It is feasible that the primary title of the rating Chromosome 22q11.2 Removal Syndrome is not the name you expected. Please examine the words listing to find the alternating name(s) and problem community(s) covered by this report.
- DiGeorge disorder
- velocardiofacial syndrome
- Shprintzen syndrome
- conotruncal abnormality face disorder
- Caylor cardiofacial syndrome
- autosomal leading Opitz G/BBB syndrome
Chromosome 22q11.2 deletion disorder is connected with an array of issues consisting of: genetic heart illness, palate abnormalities, body immune system disorder including autoimmune condition, low calcium (hypocalcemia) as well as various other endocrine irregularities such as thyroid troubles and also growth bodily hormone deficiency, intestinal troubles, feeding problems, kidney irregularities, hearing loss, seizures, skeletal abnormalities, small face differences, and also discovering and also behavior differences. The signs and symptoms of this condition are very variable, also amongst members of the very same family members.

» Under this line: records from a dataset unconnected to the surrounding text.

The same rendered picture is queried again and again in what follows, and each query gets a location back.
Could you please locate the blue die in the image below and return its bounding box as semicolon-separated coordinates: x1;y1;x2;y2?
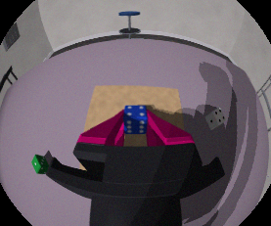
123;106;148;134

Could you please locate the tan mat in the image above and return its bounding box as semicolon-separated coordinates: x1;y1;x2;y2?
84;85;184;147

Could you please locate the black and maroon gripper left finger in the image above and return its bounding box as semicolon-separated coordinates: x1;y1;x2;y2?
77;110;125;147

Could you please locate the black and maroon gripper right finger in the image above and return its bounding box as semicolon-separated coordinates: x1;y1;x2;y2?
146;110;195;147

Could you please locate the green die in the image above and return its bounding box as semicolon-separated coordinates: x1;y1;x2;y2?
31;155;49;174

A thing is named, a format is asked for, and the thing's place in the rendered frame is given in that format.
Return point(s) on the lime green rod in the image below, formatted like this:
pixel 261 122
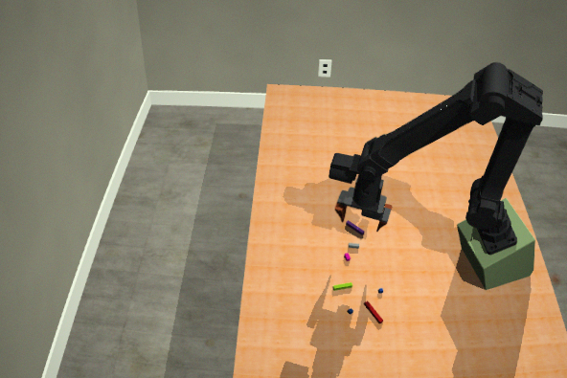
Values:
pixel 342 286

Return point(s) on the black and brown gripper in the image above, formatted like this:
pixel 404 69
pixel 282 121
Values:
pixel 365 201

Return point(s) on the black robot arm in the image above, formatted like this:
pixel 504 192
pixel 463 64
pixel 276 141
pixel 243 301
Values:
pixel 503 93

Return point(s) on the purple rod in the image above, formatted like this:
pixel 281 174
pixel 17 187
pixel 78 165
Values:
pixel 354 227

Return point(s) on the red rod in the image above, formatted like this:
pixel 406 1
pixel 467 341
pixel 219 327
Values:
pixel 373 312

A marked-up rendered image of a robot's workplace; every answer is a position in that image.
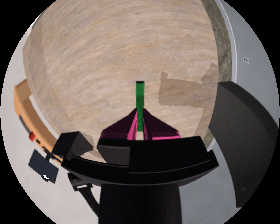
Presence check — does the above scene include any green rod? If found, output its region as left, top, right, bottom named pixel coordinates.
left=136, top=81, right=145, bottom=132

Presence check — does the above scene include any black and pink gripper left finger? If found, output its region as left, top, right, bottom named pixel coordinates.
left=99, top=108, right=137, bottom=140

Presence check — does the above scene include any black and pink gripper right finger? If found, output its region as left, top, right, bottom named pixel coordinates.
left=143, top=108, right=181, bottom=140

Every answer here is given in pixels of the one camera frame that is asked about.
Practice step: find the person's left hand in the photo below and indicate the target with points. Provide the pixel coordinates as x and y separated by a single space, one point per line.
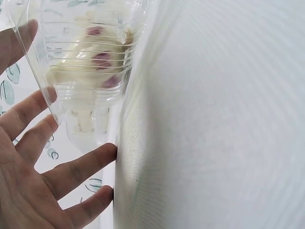
21 188

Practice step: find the clear plastic food container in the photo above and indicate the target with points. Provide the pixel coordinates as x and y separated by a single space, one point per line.
59 95

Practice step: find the person's left thumb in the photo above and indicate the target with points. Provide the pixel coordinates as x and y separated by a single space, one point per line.
16 43

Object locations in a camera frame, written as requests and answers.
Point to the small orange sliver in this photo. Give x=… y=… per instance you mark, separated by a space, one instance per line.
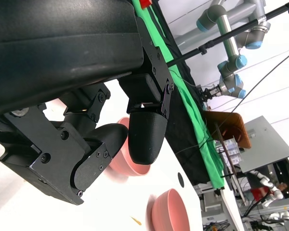
x=136 y=220

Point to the brown wooden board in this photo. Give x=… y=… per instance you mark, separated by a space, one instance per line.
x=240 y=134

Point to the blue white carton stack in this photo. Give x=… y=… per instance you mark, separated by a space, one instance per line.
x=232 y=151

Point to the black round table grommet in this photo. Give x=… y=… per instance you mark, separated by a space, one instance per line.
x=180 y=180

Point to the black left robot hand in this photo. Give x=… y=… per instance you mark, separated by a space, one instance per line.
x=50 y=48

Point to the grey metal cabinet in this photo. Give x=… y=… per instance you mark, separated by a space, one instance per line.
x=267 y=144

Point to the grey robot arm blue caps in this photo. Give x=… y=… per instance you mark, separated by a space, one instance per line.
x=231 y=47

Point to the pink bowl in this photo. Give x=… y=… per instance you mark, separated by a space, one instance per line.
x=168 y=211
x=125 y=166

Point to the small red block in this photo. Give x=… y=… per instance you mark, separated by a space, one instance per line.
x=145 y=3

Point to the black cloth backdrop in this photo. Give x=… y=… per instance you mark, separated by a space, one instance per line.
x=183 y=134

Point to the small black industrial gripper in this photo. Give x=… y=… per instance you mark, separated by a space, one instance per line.
x=208 y=93

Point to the green cloth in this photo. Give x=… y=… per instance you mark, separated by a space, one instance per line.
x=207 y=154

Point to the black tripod pole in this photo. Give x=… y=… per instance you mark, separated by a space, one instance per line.
x=187 y=55

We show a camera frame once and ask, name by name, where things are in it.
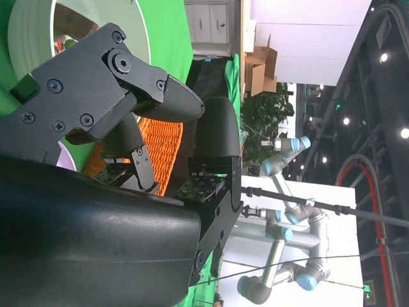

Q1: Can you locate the grey metal cabinet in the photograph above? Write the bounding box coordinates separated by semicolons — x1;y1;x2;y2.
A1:
184;0;241;57

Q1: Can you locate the orange wicker basket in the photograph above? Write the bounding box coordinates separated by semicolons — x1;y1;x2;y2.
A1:
84;117;185;196

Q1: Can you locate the green tablecloth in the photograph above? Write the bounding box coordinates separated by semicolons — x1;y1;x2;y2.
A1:
0;0;240;307

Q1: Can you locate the green leafy plant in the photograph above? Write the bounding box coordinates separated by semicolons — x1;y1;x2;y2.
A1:
240;83;295;169

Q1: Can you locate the black vertical pole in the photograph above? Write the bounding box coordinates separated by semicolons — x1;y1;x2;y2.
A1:
241;186;409;228

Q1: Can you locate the grey-green bowl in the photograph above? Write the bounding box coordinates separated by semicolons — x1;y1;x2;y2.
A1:
6;0;151;83

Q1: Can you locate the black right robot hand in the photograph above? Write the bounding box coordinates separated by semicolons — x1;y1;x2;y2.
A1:
0;22;243;307

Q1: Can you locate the black backdrop curtain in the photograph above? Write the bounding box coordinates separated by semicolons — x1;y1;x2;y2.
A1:
187;57;233;103

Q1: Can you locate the red black curved track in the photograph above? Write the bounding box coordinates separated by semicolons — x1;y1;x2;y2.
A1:
334;153;396;307

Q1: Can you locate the lavender round plate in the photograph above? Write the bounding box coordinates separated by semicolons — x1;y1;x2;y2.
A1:
56;140;77;172

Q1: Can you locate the chocolate cake slice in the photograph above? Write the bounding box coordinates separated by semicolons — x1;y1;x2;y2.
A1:
54;3;98;39

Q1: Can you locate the brown cardboard box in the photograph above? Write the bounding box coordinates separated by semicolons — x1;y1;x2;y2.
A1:
245;34;278;67
250;62;278;97

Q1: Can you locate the black hanging cable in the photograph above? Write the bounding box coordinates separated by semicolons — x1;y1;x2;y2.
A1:
191;251;409;287

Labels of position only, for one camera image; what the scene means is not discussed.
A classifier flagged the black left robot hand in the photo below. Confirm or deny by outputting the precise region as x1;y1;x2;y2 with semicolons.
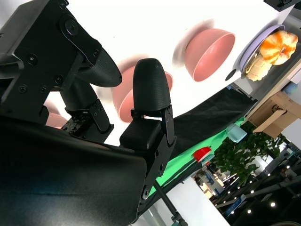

Chromosome 22q11.2 removal syndrome is a disorder dued to a little item of chromosome 22 missing out on. A variety of independently explained diagnoses consisting of DiGeorge syndrome (DGS), velocardiofacial disorder (VCFS), conotruncal irregularity face disorder (CTAF), autosomal leading OpitzG/BBB syndrome as well as Cayler Cardiofacial syndrome were all initially thought to be separate conditions prior to the chromosome 22q11. 2 deletion was determined in individuals affected with all of these problems.